┌──
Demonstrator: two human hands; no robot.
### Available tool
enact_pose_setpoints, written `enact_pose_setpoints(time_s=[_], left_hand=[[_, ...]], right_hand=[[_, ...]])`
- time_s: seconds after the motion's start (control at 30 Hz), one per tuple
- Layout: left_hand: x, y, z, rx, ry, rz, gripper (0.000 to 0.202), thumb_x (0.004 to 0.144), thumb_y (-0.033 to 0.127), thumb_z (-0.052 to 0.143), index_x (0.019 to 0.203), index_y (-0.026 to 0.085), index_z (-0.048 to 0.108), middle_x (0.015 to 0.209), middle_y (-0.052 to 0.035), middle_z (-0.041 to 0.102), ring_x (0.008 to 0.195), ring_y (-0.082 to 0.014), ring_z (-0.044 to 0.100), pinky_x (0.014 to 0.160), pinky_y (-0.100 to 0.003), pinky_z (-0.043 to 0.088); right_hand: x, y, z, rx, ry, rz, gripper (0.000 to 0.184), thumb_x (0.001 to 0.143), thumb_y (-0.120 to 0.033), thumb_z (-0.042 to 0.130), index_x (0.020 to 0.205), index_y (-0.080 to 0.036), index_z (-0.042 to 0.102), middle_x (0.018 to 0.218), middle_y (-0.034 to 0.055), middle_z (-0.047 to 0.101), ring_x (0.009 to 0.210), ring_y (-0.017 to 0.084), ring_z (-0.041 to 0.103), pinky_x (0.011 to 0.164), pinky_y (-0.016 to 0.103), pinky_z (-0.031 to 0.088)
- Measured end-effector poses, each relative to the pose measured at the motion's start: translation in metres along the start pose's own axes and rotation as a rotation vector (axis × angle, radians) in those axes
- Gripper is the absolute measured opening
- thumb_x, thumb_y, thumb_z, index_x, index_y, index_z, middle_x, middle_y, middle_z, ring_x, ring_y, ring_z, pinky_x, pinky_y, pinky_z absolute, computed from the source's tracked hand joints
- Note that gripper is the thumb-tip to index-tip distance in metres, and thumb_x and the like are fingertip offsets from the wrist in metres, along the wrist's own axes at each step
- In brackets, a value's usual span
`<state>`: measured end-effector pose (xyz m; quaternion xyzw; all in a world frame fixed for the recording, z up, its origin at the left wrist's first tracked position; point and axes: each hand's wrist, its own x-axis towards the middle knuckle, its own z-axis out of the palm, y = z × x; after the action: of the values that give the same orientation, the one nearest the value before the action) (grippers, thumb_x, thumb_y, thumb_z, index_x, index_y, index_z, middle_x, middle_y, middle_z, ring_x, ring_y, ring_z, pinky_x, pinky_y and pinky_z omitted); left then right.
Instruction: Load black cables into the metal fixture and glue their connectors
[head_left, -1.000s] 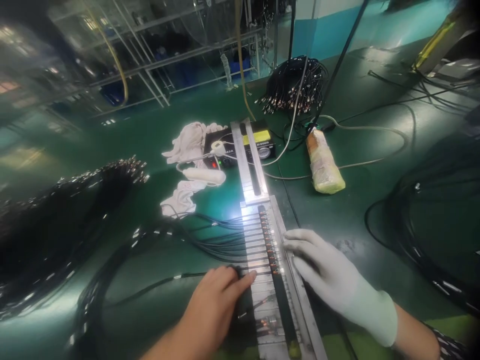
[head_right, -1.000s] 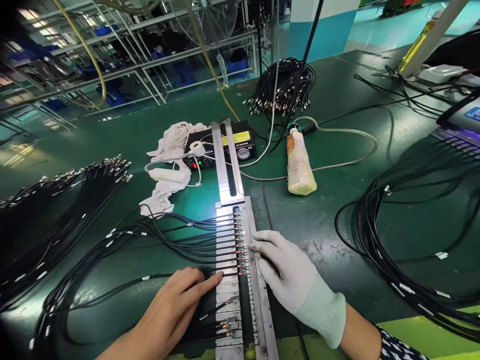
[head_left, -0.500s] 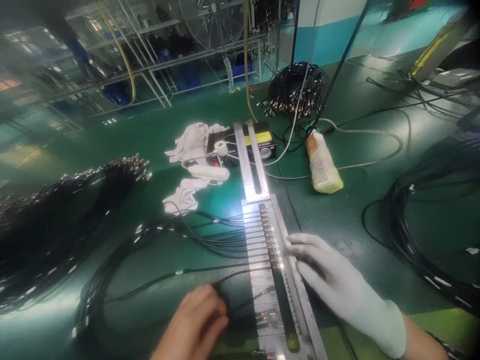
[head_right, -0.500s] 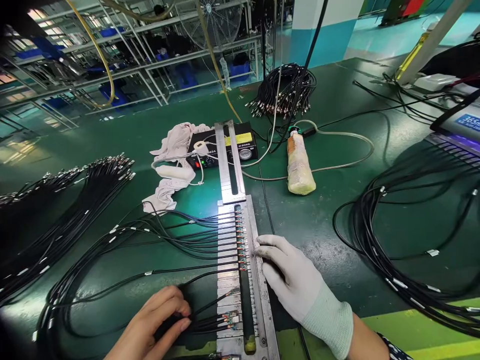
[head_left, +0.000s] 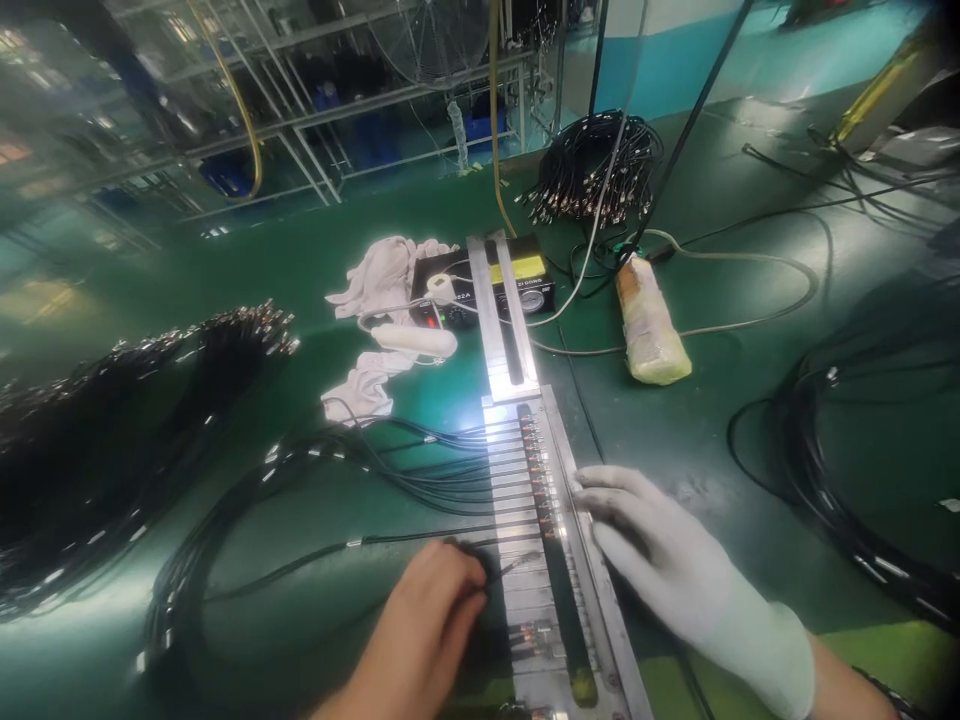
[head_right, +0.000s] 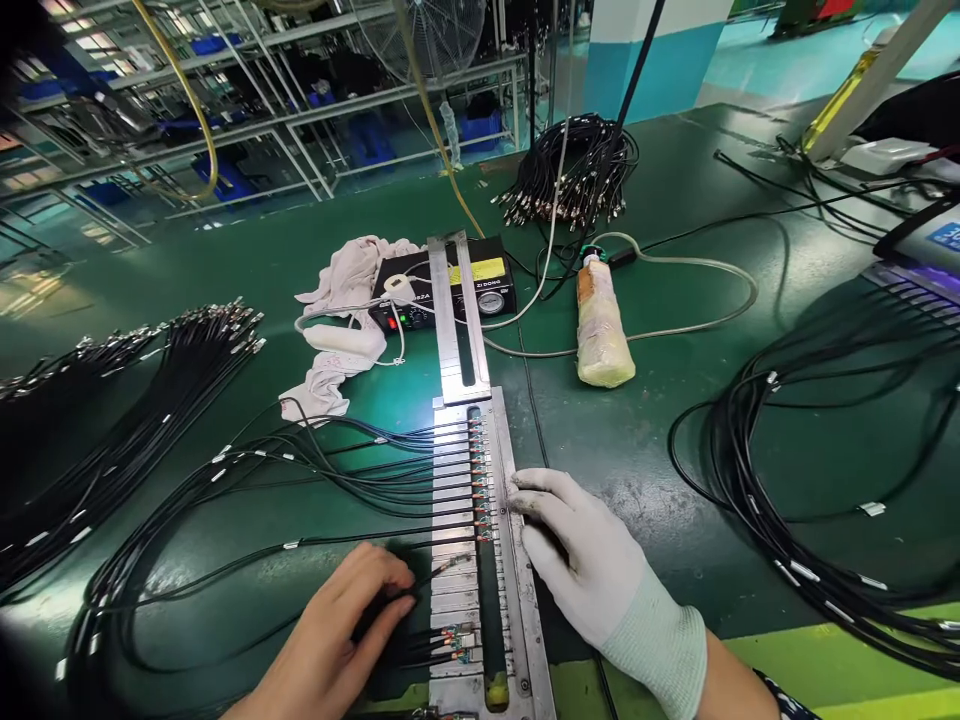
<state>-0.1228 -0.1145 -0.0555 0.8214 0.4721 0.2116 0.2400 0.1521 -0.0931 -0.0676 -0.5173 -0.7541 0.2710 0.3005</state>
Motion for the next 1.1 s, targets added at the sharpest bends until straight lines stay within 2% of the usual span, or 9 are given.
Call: enact_pose_setpoints(time_s=[0.1,0.23,0.4,0.6,0.67,0.77,0.87,0.97,1.1], left_hand=[[0.012,0.007,-0.008,-0.043,0.009,0.075,0.015,0.096,0.012,0.047,0.097,0.019,0.060,0.082,-0.0024,0.062,0.074,-0.0129,0.062,0.066,-0.021,0.053],[0.024,0.010,-0.016,0.068,-0.048,0.184,0.027,0.097,0.010,0.041,0.110,0.016,0.064,0.078,-0.0032,0.060,0.065,-0.0122,0.059,0.060,-0.020,0.052],[0.030,0.003,-0.012,0.220,-0.101,0.316,0.035,0.098,0.010,0.032,0.117,0.014,0.062,0.079,-0.0050,0.061,0.066,-0.0137,0.060,0.061,-0.022,0.054],[0.037,0.005,-0.009,0.300,-0.059,0.426,0.035,0.101,0.013,0.028,0.118,0.012,0.058,0.079,-0.0054,0.062,0.068,-0.0144,0.061,0.063,-0.024,0.056],[0.039,0.006,-0.009,0.307,-0.099,0.436,0.033,0.099,0.011,0.030,0.119,0.011,0.056,0.082,-0.0065,0.063,0.071,-0.0152,0.062,0.066,-0.026,0.058],[0.038,0.001,-0.005,0.252,-0.095,0.441,0.036,0.098,0.011,0.029,0.122,0.013,0.056,0.087,-0.0075,0.065,0.076,-0.0156,0.063,0.070,-0.026,0.058],[0.030,-0.008,0.005,0.216,-0.009,0.416,0.034,0.100,0.013,0.030,0.120,0.015,0.058,0.095,-0.0087,0.064,0.083,-0.0163,0.061,0.074,-0.026,0.054],[0.017,-0.013,0.011,0.341,0.036,0.399,0.036,0.101,0.014,0.032,0.125,0.016,0.058,0.094,-0.0084,0.063,0.082,-0.0185,0.056,0.074,-0.031,0.047],[0.005,-0.010,0.009,0.449,-0.123,0.385,0.046,0.099,0.016,0.029,0.142,0.009,0.044,0.085,-0.0061,0.061,0.073,-0.0191,0.051,0.067,-0.034,0.037]], right_hand=[[0.002,-0.002,-0.001,0.018,-0.008,0.027,0.023,0.097,-0.021,0.045,0.111,-0.025,0.064,0.125,0.0073,0.061,0.111,0.023,0.064,0.090,0.041,0.060],[0.002,-0.003,-0.002,0.026,-0.011,0.048,0.022,0.097,-0.021,0.046,0.108,-0.025,0.065,0.125,0.0070,0.061,0.109,0.023,0.065,0.089,0.041,0.061],[0.003,-0.003,-0.001,0.038,0.000,0.027,0.022,0.096,-0.020,0.046,0.105,-0.025,0.065,0.124,0.0071,0.062,0.108,0.023,0.065,0.090,0.038,0.060],[0.003,-0.001,-0.002,0.045,0.008,0.034,0.021,0.096,-0.018,0.046,0.105,-0.026,0.064,0.122,0.0063,0.061,0.107,0.022,0.065,0.089,0.037,0.060],[0.003,-0.001,-0.002,0.053,0.002,0.034,0.021,0.096,-0.018,0.046,0.105,-0.025,0.063,0.122,0.0067,0.061,0.107,0.021,0.065,0.089,0.037,0.059],[0.004,-0.001,-0.003,0.060,-0.008,0.042,0.021,0.096,-0.017,0.046,0.104,-0.025,0.063,0.122,0.0069,0.060,0.107,0.021,0.065,0.089,0.037,0.059],[0.005,-0.002,-0.003,0.059,-0.008,0.044,0.021,0.096,-0.017,0.046,0.104,-0.025,0.064,0.122,0.0063,0.061,0.106,0.020,0.065,0.088,0.036,0.059],[0.006,-0.003,-0.003,0.066,0.004,0.023,0.022,0.095,-0.016,0.045,0.104,-0.025,0.064,0.120,0.0057,0.061,0.105,0.019,0.066,0.088,0.034,0.059],[0.009,-0.002,-0.004,0.057,-0.005,0.025,0.022,0.096,-0.019,0.045,0.103,-0.026,0.064,0.119,0.0052,0.062,0.106,0.020,0.066,0.087,0.035,0.060]])
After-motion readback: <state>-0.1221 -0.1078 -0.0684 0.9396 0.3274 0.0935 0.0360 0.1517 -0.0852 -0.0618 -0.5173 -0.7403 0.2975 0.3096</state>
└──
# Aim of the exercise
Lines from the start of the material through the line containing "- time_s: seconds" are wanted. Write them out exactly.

# Your solution
Demonstrator: two human hands; no robot.
### Available tool
enact_pose_setpoints, written `enact_pose_setpoints(time_s=[_], left_hand=[[_, ...]], right_hand=[[_, ...]])`
- time_s: seconds after the motion's start (control at 30 Hz), one per tuple

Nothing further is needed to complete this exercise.